Your objective =>
Below are some records. Return exactly the lines from the one with "(198, 168) tray: 13.0, -5.5, 2.8" to the one with "(456, 153): 89", and nothing else.

Records from a data collection =>
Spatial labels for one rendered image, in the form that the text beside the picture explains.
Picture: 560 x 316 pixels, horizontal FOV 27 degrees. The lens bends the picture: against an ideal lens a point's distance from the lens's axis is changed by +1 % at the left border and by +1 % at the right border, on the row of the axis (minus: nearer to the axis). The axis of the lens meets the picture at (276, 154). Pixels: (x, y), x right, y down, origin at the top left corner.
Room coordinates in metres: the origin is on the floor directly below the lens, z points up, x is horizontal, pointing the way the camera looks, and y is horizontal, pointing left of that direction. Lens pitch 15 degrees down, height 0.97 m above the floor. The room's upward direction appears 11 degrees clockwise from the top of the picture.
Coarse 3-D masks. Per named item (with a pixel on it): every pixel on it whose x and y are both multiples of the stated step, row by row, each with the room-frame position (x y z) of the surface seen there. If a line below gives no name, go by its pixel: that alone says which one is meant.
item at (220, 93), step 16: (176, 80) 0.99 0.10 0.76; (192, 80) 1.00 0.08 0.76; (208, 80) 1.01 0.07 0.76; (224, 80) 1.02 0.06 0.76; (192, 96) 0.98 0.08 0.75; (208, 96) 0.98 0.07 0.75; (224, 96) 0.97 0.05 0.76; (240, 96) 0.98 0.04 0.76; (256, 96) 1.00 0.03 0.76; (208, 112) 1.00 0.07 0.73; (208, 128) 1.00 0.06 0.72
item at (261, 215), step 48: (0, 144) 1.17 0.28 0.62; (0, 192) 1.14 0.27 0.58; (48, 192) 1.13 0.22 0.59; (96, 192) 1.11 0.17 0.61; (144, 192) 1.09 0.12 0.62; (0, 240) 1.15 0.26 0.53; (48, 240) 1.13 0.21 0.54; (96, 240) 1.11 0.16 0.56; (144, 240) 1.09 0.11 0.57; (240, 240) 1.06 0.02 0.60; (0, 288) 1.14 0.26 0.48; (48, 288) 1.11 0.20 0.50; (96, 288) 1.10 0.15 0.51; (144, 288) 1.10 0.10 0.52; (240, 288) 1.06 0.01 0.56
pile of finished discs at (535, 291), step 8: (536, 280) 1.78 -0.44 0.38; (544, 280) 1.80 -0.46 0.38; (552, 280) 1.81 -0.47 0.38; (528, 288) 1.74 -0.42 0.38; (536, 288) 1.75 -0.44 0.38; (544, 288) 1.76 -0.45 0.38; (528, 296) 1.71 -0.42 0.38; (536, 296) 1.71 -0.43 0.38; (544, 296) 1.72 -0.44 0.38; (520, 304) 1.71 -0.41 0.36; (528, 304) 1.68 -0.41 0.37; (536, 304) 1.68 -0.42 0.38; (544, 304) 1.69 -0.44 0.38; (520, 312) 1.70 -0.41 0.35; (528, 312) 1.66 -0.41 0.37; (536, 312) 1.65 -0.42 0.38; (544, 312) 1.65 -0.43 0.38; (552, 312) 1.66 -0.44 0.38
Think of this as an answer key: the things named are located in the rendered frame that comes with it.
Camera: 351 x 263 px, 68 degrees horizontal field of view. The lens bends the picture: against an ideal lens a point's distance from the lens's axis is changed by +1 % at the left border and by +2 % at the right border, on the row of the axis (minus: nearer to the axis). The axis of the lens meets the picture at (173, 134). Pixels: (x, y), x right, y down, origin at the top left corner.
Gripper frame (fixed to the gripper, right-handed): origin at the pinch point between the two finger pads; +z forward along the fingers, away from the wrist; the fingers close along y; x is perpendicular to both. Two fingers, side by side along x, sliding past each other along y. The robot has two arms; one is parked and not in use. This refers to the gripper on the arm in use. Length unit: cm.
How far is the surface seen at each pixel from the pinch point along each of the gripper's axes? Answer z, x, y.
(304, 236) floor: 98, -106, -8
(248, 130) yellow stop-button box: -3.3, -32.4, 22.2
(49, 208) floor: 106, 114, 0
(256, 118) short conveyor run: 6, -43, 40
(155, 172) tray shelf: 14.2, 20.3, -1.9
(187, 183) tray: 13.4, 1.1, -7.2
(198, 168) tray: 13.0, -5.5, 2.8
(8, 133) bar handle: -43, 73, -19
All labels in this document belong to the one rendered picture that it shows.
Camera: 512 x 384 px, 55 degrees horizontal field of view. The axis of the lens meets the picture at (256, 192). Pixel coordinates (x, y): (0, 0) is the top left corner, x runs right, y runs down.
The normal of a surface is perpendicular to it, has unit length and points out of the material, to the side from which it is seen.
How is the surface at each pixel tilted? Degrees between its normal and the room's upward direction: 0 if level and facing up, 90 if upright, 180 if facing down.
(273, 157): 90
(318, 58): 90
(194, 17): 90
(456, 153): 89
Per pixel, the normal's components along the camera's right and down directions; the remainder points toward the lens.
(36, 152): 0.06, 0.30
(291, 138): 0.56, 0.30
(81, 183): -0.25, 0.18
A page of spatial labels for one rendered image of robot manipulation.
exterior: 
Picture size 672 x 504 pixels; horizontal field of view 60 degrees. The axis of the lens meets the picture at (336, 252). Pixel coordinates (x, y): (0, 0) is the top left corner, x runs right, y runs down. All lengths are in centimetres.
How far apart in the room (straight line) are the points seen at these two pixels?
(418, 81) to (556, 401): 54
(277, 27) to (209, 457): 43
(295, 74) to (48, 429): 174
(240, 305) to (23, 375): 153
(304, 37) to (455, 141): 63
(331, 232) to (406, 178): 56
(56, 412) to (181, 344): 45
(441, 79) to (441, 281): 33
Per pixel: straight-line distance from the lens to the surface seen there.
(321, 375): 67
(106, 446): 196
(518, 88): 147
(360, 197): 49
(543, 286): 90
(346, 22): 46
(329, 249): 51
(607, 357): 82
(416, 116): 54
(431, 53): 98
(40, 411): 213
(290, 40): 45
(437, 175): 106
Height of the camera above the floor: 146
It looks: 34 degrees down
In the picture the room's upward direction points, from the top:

Result of this task =>
(198, 168) tray: 13.0, -5.5, 2.8
(8, 133) bar handle: -43, 73, -19
All labels in this document belong to the one rendered picture that it shows.
Camera: 512 x 384 px, 55 degrees horizontal field of view. The axis of the lens meets the picture at (256, 192). Pixel coordinates (x, y): (0, 0) is the top left corner, x runs right, y runs down.
The normal of a surface is perpendicular to it, has unit length and points out of the material, to the side from which it is seen.
How is the surface at each pixel tilted? Degrees between its normal and the room's upward direction: 0 if level and facing up, 90 if upright, 180 if facing down.
(273, 157): 90
(318, 58): 90
(194, 17): 90
(456, 153): 89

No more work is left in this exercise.